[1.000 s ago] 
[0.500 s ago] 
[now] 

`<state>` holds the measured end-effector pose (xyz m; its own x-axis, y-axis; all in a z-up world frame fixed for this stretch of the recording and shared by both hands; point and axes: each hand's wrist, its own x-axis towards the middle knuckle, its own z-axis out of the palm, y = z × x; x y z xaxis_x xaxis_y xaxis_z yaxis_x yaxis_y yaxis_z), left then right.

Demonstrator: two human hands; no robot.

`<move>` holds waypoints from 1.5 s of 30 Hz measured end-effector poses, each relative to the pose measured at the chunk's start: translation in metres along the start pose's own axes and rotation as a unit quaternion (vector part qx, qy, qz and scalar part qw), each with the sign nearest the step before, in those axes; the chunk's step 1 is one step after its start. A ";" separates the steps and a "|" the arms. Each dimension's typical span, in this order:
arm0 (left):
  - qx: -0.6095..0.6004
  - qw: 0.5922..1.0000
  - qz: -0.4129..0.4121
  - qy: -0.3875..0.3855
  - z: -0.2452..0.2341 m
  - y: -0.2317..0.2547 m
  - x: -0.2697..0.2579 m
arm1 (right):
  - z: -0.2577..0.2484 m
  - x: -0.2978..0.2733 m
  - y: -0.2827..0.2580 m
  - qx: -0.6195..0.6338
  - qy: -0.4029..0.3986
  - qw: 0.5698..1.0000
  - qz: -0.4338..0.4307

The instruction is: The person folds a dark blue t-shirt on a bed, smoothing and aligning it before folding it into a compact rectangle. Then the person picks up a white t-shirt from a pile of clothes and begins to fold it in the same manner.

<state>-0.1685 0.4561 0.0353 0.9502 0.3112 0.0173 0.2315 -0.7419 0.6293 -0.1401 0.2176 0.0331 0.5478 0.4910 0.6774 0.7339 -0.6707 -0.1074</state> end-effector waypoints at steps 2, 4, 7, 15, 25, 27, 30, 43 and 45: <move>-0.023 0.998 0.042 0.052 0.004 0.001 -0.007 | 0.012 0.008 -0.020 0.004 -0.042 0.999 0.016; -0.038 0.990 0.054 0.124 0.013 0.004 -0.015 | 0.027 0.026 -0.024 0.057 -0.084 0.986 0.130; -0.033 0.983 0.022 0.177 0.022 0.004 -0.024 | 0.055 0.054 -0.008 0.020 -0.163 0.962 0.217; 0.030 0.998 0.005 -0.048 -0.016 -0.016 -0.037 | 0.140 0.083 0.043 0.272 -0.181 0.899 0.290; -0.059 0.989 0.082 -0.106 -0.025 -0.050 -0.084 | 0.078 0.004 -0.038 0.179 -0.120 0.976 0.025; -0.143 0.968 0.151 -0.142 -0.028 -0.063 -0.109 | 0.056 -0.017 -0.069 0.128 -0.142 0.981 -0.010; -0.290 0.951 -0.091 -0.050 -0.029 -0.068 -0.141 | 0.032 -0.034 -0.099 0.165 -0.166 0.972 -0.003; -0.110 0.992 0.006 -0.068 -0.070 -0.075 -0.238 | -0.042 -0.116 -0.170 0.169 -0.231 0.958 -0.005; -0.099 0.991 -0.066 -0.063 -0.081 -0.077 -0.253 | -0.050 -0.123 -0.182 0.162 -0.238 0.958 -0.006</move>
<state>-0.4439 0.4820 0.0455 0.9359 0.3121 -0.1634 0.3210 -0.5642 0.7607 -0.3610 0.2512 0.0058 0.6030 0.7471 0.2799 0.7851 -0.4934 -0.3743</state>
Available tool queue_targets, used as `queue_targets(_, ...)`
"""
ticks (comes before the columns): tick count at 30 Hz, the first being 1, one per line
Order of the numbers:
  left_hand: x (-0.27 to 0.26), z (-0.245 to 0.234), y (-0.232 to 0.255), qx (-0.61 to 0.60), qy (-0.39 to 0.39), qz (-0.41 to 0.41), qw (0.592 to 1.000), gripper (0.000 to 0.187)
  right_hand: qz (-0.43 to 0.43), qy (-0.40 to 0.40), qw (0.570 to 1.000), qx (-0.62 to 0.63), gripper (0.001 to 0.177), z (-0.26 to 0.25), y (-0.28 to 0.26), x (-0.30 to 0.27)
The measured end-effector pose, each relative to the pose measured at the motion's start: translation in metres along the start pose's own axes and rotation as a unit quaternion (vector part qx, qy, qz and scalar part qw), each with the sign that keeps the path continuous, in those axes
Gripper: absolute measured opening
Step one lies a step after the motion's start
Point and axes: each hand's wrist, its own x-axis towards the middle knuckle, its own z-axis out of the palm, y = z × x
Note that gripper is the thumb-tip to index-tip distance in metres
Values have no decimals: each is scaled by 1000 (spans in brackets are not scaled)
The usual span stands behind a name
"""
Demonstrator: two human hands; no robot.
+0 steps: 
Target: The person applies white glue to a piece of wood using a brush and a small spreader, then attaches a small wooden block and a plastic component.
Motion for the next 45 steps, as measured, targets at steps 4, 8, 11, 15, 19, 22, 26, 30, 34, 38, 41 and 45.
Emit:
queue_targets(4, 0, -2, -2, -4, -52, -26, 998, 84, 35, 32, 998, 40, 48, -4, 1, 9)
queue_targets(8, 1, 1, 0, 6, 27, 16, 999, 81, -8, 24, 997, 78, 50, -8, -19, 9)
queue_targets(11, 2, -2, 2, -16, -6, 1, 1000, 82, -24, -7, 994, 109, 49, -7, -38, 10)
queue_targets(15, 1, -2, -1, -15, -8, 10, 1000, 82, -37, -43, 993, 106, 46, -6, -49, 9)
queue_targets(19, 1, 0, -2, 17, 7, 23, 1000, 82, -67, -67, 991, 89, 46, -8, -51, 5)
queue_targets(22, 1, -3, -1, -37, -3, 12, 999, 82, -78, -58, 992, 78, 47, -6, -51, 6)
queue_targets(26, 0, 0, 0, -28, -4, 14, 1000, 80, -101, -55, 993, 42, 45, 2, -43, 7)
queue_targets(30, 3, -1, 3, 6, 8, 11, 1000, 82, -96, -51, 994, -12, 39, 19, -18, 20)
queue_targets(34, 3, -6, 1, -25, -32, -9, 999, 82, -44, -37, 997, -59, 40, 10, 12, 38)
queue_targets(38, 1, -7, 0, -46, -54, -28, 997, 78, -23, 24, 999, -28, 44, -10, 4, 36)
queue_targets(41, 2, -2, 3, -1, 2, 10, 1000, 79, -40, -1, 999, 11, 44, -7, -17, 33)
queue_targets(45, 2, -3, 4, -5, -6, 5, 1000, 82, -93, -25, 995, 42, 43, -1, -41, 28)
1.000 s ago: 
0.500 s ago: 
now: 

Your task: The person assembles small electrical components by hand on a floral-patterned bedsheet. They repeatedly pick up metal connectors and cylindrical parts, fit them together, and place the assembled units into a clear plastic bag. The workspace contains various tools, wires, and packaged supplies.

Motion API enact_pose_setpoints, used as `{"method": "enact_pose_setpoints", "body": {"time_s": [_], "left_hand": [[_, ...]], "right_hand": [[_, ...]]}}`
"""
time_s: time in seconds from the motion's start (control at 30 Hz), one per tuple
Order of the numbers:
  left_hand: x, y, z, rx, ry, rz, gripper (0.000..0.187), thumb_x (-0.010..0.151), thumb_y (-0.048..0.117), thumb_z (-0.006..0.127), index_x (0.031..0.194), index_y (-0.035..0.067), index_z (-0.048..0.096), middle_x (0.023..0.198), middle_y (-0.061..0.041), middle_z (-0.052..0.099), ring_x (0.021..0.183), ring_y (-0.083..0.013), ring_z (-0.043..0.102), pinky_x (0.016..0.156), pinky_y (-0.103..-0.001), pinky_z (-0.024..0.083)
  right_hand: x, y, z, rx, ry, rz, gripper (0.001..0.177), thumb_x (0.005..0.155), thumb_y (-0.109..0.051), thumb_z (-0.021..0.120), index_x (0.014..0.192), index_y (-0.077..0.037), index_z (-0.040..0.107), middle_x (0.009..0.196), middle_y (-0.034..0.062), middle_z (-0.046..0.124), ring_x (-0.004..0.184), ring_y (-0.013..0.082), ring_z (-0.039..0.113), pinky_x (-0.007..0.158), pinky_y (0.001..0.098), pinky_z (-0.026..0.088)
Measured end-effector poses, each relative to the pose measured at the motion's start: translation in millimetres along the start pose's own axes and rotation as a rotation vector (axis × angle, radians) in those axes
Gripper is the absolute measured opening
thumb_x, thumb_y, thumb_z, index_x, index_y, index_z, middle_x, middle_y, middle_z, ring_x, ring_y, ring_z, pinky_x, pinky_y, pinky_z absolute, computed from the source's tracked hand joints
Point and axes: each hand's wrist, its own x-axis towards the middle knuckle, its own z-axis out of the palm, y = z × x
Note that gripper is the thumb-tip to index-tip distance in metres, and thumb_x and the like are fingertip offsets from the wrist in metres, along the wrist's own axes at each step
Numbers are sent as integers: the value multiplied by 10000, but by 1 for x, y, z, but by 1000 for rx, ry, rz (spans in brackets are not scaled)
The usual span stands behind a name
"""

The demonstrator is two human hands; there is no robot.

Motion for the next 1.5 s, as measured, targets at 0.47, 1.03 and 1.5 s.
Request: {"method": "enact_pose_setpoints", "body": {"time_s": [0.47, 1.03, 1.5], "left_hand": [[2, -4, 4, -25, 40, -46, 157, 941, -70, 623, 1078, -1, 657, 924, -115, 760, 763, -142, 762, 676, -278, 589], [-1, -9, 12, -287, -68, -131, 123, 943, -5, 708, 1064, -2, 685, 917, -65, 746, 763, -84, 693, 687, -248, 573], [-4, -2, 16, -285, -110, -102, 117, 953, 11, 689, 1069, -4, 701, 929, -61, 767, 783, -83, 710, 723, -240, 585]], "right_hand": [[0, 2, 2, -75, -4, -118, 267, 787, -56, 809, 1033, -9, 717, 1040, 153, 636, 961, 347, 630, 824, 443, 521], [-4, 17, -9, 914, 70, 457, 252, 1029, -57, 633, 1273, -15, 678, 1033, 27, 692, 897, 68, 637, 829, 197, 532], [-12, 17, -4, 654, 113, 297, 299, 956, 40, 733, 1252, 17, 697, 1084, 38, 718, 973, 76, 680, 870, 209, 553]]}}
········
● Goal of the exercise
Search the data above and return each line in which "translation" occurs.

● Completed exercise
`<move>` holds waypoints from 1.5 s of 30 Hz measured end-effector poses, each relative to the pose measured at the chunk's start: translation in metres along the start pose's own axes and rotation as a unit quaternion (vector part qx, qy, qz and scalar part qw), each with the sign nearest the step before, in those axes; the chunk's step 1 is one step after its start. A ";" separates the steps and a "|" the arms. Each dimension's typical span, in this order:
The measured end-effector pose, each relative to the pose measured at the motion's start: translation in metres along the start pose's own axes and rotation as a unit quaternion (vector part qx, qy, qz and scalar part qw), each with the sign that keeps the path continuous, in those axes
Measured end-effector poses, each relative to the pose measured at the motion's start: translation in millimetres along the start pose's own axes and rotation as a rotation vector (axis × angle, radians) in those axes

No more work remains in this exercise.